Although there are various commercially available surgical sealants that could be applied to a dural tear or puncture, such sealants are limited by their poor performance in aqueous environments and their weak adhesion to wet tissues. It is for these reasons that several studies have demonstrated that using a sealant as an adjunct to primary sutures does not reduce the CSF leakage rate.
Multiple patches have been developed for use in covering, and therefore closing, a dural tear or puncture. For example, patches made from tissues such as muscle, fat, or fascia have been produced that are intended to function as a dural substitute. Unfortunately, such patches typically require the creation of an additional operative site as well as extensive suturing.
From the above discussion, it can be appreciated that it would be desirable to have an alternative means for performing dural repair that is quick, easy, and effective.
Brief Description of the Drawings
The present disclosure may be better understood with reference to the following figures. Matching reference numerals designate corresponding parts throughout the figures, which are not necessarily drawn to scale.
Fig. 1A is a cross-sectional side view of an embodiment of an expandable patch that can be used to close an opening in the dura.
Fig. 1 B is a top view of the patch of Fig. 1 A.
Fig. 2 is a cross-sectional side view of an embodiment of a port of the patch of
Fig. 1.
Fig. 3 is a further cross-sectional side view of the patch of Fig. 1 shown with a
tube attached to the port of the patch.
Fig. 4 is a side view of an embodiment of a syringe that can be used to expand the patch of Fig. 1.
Fig. 5 is a top view of an embodiment of a surgical clip that can be used to secure the patch of Fig. 1 to the dura.

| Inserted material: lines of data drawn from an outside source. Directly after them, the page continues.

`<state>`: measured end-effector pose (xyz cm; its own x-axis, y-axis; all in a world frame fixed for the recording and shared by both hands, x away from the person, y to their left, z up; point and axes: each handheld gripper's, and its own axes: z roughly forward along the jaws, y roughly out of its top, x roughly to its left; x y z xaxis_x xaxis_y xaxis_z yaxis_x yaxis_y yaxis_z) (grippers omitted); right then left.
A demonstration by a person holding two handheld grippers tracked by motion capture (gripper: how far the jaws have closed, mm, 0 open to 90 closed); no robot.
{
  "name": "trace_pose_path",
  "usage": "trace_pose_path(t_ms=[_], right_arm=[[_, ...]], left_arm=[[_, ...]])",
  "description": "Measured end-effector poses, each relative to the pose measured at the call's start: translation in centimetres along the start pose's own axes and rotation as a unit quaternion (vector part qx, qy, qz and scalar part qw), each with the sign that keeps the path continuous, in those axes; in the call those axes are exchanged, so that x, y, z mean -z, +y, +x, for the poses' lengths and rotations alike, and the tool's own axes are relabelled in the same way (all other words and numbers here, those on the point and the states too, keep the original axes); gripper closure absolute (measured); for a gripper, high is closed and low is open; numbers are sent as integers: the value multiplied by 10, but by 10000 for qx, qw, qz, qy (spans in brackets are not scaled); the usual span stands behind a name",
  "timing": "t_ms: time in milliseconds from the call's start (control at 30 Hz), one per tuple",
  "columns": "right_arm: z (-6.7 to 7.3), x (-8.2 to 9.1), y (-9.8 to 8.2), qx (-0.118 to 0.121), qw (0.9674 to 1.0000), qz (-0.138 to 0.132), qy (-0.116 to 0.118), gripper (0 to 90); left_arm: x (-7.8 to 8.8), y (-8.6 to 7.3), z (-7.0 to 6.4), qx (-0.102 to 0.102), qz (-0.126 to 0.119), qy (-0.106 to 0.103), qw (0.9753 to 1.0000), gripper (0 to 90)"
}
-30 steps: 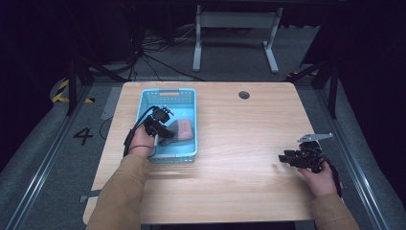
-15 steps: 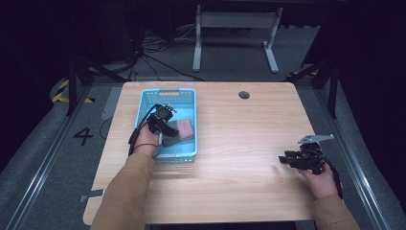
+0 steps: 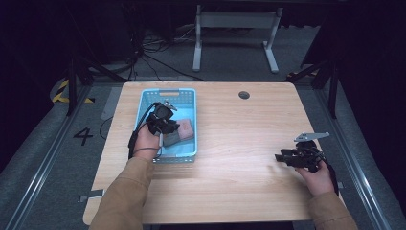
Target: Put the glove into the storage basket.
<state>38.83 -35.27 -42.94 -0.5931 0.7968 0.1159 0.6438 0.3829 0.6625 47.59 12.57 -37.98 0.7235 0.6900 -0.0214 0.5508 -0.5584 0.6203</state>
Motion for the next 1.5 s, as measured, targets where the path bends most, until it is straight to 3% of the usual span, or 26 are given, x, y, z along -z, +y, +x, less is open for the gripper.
trace_pose_path(t_ms=[167, 433, 533, 633, 767, 967, 1200, 1500], right_arm=[[2, -2, 8, 91, 9999, -22, 43, 594], [5, -9, 23, 230, 9996, -77, 157, 600], [7, -10, 26, 278, 9994, -52, 194, 600], [9, -10, 27, 310, 9992, -59, 253, 602], [12, -11, 27, 381, 9987, -16, 329, 604], [15, -10, 26, 439, 9981, -45, 418, 605], [16, -11, 24, 496, 9977, -16, 455, 606], [16, -13, 23, 500, 9976, 13, 477, 607]], left_arm=[[19, -2, -18, -170, -296, -237, 9991, 888], [49, -10, -57, -460, -548, -527, 9960, 895], [56, -13, -70, -518, -521, -680, 9950, 895], [59, -16, -83, -419, -429, -886, 9943, 896], [61, -20, -97, -512, -473, -1039, 9921, 896], [57, -30, -111, -577, -515, -1311, 9883, 895], [34, -48, -126, -762, -245, -1517, 9852, 895], [4, -68, -133, -672, -57, -1451, 9871, 889]])
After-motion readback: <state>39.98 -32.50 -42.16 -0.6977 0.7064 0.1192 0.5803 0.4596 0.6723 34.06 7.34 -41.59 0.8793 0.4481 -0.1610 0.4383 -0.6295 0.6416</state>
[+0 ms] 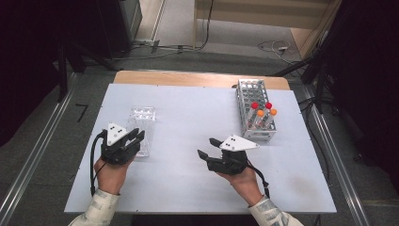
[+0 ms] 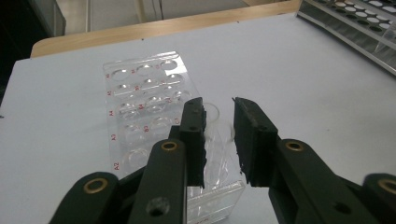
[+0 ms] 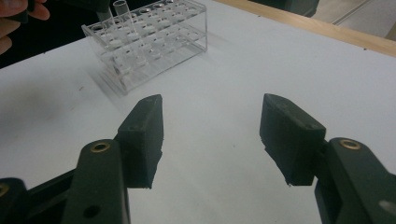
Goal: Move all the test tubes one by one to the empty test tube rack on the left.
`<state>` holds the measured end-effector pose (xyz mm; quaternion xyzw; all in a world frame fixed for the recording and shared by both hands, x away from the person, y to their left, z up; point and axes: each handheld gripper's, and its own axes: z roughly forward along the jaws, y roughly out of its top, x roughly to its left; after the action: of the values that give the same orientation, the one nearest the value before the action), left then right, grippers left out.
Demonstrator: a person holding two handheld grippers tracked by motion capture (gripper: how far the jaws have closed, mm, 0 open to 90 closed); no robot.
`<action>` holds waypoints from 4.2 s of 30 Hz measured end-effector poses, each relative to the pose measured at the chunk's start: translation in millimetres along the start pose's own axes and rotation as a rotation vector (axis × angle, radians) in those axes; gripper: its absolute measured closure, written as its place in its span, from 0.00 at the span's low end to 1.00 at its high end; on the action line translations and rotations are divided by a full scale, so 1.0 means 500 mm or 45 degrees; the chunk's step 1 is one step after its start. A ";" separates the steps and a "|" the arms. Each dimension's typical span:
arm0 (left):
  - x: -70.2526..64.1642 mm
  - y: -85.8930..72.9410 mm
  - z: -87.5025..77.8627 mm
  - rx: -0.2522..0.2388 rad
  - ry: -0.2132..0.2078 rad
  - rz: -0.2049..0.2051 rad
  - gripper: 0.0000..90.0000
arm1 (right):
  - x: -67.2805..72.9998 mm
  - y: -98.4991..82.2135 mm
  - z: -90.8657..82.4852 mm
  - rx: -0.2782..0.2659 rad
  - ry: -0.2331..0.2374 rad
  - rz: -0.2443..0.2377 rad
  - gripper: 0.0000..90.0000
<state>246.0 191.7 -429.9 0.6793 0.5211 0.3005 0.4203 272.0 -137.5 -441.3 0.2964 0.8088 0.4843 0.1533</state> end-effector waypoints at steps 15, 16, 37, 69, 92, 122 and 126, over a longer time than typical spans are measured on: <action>0.008 0.009 -0.007 -0.042 -0.028 -0.141 0.33 | -0.038 0.000 -0.023 -0.036 -0.092 0.025 0.41; 0.008 0.010 -0.007 -0.041 -0.032 -0.143 0.30 | -0.040 0.001 -0.026 -0.039 -0.100 0.031 0.41; -0.005 0.013 -0.006 -0.053 -0.029 -0.129 0.21 | -0.168 -0.009 -0.076 -0.050 -0.406 0.115 0.42; -0.011 0.016 -0.008 -0.064 -0.029 -0.119 0.21 | -0.289 -0.039 -0.060 -0.048 -0.616 0.230 0.62; -0.018 0.018 -0.010 -0.071 -0.045 -0.111 0.21 | -0.286 -0.023 -0.074 -0.096 -0.666 0.210 0.79; -0.039 0.024 -0.016 -0.085 -0.082 -0.092 0.21 | -0.145 0.044 -0.069 -0.142 -0.356 0.090 0.79; -0.045 0.025 -0.014 -0.058 -0.085 -0.088 0.21 | -0.126 0.040 -0.051 -0.118 -0.299 0.080 0.79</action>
<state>239.7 170.5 -415.1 0.6607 0.5231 0.2748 0.4630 313.8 -187.4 -413.8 0.3686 0.7523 0.4878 0.2453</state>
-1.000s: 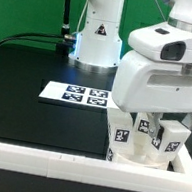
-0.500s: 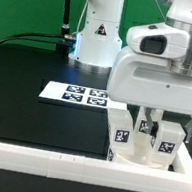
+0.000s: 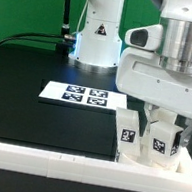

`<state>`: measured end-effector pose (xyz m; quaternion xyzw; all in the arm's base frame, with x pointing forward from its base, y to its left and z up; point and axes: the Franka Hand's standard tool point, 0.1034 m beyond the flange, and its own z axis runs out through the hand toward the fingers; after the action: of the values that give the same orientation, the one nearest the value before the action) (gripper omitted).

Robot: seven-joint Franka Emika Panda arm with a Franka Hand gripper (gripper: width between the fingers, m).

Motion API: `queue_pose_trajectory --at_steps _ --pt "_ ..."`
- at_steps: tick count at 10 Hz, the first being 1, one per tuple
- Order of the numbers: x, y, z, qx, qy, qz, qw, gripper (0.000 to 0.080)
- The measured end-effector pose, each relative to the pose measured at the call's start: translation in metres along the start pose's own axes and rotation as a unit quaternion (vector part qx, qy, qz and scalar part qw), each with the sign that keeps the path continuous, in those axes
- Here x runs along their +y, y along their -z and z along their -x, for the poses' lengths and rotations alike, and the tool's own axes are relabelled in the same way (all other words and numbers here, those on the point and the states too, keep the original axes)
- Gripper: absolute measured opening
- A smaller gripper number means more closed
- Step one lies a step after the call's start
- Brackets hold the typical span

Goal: Assemble stool

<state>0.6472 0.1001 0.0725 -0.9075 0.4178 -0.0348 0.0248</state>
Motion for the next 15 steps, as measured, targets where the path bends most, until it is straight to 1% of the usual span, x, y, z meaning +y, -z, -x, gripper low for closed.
queue_pose_trajectory --at_steps 2,3,4,5,6,7,8,10,11,12,13,14,15 --pt "0.001 0.000 0.000 -0.001 -0.061 0.001 0.998 0.0337" --pt "0.002 0.000 0.000 -0.002 -0.134 0.004 0.991 0.0337" --pt "0.003 -0.001 0.001 -0.002 -0.224 0.006 0.974 0.0337" --pt "0.006 -0.001 0.003 -0.001 -0.321 -0.007 0.947 0.0337" --pt "0.006 -0.001 0.007 -0.007 -0.433 -0.024 0.901 0.0337" --pt "0.007 -0.001 0.009 -0.013 -0.505 -0.042 0.862 0.0337" --pt "0.008 -0.002 0.010 -0.012 -0.543 -0.049 0.838 0.0337" --pt "0.008 -0.002 0.010 -0.012 -0.543 -0.049 0.838 0.0337" --pt "0.008 -0.003 0.010 -0.012 -0.540 -0.049 0.840 0.0513" --pt "0.008 -0.003 0.010 -0.012 -0.539 -0.049 0.841 0.0606" --pt "0.008 -0.003 0.010 -0.011 -0.521 -0.049 0.852 0.0606" --pt "0.003 0.003 0.007 -0.014 -0.488 -0.057 0.871 0.0641" --pt "-0.004 0.012 0.005 -0.012 -0.490 -0.086 0.868 0.0647"
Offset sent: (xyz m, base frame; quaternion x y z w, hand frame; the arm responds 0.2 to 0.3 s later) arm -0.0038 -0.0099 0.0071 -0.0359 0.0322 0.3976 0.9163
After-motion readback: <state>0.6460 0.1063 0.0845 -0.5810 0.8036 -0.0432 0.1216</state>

Figs. 6A-6E are sequential views illustrating an embodiment of a method for repairing an opening in the dura that uses the patch of Fig. 1 .
Detailed Description
As described above, it would be desirable to have a means for performing dural repair that is quick, easy, and effective. Disclosed herein are a system, a method, and an apparatus for closing openings in the dura mater, or “dura,” whether the opening is the result of an accidental tear or puncture, or was intentionally created to perform a particular surgical procedure, such as removing a tumor. As described below, an expandable dural patch can be passed through a dural opening and into the subarachnoid space while in a collapsed orientation and can then be expanded by filling it with a fluid. As the patch expands, it plugs the opening and then can be secured to the dura, for example, using surgical clips. After the patch has been secured, it can be collapsed and sealant can be applied to the patch, the clips, and the surrounding dura to form an impermeable seal. Because the patch is introduced in a collapsed form, it can be passed through small incisions of the type typically used in minimally invasive procedures. When clips are used to secure the patch instead of sutures, the patch can be secured more quickly and easily than with current techniques and no holes are formed through which cerebrospinal fluid (CSF) can leak.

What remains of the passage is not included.